:: Excerpted records

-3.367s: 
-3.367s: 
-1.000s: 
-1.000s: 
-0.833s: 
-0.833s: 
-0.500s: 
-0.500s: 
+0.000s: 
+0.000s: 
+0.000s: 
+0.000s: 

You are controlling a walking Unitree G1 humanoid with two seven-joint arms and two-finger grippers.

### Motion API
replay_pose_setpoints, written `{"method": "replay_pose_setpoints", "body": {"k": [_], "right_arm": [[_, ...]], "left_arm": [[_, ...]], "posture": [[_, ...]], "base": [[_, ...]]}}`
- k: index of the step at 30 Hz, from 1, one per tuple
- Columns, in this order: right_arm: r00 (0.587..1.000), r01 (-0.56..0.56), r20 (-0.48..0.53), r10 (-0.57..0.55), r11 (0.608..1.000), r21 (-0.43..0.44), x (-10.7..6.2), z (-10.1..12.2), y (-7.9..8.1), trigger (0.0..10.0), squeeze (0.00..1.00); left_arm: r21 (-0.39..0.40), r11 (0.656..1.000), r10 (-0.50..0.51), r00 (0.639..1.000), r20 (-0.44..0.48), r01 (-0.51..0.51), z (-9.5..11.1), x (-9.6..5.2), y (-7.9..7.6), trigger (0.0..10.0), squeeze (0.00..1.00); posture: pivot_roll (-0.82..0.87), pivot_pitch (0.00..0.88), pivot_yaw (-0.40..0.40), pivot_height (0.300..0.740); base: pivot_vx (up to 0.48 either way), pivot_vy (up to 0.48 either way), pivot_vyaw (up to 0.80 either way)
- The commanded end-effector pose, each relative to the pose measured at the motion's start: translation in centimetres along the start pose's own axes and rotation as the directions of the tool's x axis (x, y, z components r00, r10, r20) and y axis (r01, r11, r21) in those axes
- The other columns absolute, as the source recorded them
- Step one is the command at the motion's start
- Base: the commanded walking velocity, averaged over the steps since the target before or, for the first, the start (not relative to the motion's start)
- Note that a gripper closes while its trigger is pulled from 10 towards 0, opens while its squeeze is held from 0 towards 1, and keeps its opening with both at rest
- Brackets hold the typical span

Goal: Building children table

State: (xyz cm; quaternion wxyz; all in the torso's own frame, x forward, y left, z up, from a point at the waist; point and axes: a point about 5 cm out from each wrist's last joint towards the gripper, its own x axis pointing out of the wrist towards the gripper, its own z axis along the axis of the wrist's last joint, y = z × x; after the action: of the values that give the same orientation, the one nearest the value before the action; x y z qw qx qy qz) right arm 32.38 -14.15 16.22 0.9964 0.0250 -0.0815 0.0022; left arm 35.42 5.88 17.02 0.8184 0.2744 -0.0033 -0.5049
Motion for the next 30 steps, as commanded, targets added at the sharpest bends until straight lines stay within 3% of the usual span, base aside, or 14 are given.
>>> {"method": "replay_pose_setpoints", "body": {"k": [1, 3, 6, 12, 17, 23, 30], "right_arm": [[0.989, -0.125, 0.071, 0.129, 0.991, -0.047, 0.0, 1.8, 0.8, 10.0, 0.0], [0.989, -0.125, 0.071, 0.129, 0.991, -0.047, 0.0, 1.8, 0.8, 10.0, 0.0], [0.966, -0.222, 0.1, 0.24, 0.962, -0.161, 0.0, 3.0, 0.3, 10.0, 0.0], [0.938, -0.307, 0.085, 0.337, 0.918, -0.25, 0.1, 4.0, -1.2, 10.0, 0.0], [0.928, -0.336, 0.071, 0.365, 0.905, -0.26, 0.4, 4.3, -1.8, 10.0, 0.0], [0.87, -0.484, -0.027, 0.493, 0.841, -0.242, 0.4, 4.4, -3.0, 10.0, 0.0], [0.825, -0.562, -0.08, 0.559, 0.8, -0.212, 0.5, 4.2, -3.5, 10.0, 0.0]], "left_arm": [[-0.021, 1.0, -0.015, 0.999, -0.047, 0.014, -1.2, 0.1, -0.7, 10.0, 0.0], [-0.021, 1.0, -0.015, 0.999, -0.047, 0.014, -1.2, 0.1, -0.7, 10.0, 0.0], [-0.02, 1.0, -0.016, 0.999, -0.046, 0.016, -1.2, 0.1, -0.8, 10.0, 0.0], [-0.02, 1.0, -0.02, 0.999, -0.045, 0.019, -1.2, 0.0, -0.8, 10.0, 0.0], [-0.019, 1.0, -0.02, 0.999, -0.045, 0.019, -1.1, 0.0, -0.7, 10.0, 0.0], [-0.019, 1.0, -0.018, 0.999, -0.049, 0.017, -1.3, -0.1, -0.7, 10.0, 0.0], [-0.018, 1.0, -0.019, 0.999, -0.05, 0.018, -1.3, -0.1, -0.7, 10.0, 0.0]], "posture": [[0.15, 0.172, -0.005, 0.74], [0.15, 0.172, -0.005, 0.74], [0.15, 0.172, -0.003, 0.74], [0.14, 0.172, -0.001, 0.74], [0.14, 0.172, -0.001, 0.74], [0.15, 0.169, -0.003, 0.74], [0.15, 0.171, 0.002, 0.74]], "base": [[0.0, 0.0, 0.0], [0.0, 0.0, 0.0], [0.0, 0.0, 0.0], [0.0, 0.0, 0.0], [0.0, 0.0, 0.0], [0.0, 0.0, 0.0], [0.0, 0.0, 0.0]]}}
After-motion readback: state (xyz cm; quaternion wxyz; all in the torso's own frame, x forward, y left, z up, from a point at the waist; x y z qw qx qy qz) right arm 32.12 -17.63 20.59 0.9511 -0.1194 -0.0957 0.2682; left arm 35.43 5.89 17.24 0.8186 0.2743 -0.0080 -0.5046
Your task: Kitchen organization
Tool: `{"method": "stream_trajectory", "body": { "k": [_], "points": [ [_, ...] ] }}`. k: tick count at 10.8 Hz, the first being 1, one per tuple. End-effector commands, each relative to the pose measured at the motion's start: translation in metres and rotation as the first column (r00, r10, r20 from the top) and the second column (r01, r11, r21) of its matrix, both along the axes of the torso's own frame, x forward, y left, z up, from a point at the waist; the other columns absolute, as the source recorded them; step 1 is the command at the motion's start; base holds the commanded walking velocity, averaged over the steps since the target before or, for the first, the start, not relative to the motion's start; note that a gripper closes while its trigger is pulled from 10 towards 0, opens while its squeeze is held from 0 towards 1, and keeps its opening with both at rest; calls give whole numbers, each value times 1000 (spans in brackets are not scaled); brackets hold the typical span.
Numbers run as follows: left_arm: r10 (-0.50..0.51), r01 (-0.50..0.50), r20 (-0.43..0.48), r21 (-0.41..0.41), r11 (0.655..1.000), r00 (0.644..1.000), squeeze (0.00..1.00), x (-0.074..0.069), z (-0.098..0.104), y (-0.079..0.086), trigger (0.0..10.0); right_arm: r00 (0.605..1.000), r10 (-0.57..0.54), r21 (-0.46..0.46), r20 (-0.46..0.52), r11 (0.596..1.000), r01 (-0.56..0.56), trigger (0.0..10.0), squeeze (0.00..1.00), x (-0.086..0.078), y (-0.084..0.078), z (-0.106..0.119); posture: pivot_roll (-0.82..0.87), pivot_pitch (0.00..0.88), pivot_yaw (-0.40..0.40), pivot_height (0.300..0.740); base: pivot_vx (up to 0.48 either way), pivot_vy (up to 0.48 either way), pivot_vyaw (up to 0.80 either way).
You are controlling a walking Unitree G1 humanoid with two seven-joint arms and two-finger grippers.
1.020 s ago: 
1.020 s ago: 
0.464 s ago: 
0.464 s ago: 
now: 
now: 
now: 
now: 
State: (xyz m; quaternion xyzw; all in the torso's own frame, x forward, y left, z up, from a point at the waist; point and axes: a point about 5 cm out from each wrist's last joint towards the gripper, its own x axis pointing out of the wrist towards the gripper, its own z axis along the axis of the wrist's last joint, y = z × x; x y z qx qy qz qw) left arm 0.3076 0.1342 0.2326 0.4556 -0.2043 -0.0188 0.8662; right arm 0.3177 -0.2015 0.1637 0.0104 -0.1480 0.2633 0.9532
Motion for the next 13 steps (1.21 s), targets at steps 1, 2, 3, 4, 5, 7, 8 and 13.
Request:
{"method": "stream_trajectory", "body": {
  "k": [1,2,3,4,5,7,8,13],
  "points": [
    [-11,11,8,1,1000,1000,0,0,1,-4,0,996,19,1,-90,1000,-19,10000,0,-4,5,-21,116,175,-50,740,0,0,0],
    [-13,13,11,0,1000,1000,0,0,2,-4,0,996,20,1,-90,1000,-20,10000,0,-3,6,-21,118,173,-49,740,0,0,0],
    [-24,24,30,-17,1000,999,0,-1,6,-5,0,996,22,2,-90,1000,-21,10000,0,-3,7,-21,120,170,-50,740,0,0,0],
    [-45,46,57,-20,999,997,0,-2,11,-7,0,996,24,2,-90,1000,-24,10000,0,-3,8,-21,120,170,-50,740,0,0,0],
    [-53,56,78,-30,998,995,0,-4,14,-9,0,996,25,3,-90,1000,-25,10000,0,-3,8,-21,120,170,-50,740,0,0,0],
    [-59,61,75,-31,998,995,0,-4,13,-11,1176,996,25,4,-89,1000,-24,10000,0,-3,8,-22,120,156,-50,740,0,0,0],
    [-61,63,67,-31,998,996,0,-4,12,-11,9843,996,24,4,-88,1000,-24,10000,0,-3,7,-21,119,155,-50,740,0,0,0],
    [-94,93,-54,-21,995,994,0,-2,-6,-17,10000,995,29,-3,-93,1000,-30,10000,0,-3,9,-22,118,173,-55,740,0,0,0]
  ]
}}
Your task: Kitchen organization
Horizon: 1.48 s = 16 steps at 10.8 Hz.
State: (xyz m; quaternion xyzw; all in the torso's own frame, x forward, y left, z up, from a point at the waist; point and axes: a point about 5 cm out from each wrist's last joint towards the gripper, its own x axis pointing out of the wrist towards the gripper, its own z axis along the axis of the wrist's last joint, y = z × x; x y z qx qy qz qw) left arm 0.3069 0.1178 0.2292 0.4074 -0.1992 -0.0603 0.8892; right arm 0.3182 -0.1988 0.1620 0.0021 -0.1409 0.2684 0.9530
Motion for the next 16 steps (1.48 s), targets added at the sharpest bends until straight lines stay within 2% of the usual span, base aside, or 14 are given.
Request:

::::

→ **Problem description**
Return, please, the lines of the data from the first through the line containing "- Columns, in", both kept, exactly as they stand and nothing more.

→ **Result for this task**
-3.367s: 
-3.367s: 
-1.000s: 
-1.000s: 
-0.833s: 
-0.833s: 
-0.500s: 
-0.500s: 
+0.000s: 
+0.000s: 
+0.000s: 
+0.000s: 

You are controlling a walking Unitree G1 humanoid with two seven-joint arms and two-finger grippers.

### Motion API
replay_pose_setpoints, written `{"method": "replay_pose_setpoints", "body": {"k": [_], "right_arm": [[_, ...]], "left_arm": [[_, ...]], "posture": [[_, ...]], "base": [[_, ...]]}}`
- k: index of the step at 30 Hz, from 1, one per tuple
- Columns, in this order: right_arm: r00 (0.587..1.000), r01 (-0.56..0.56), r20 (-0.48..0.53), r10 (-0.57..0.55), r11 (0.608..1.000), r21 (-0.43..0.44), x (-10.7..6.2), z (-10.1..12.2), y (-7.9..8.1), trigger (0.0..10.0), squeeze (0.00..1.00); left_arm: r21 (-0.39..0.40), r11 (0.656..1.000), r10 (-0.50..0.51), r00 (0.639..1.000), r20 (-0.44..0.48), r01 (-0.51..0.51), z (-9.5..11.1), x (-9.6..5.2), y (-7.9..7.6), trigger (0.0..10.0), squeeze (0.00..1.00); posture: pivot_roll (-0.82..0.87), pivot_pitch (0.00..0.88), pivot_yaw (-0.40..0.40), pivot_height (0.300..0.740); base: pivot_vx (up to 0.48 either way), pivot_vy (up to 0.48 either way), pivot_vyaw (up to 0.80 either way)

The answer given above is complete as it stands.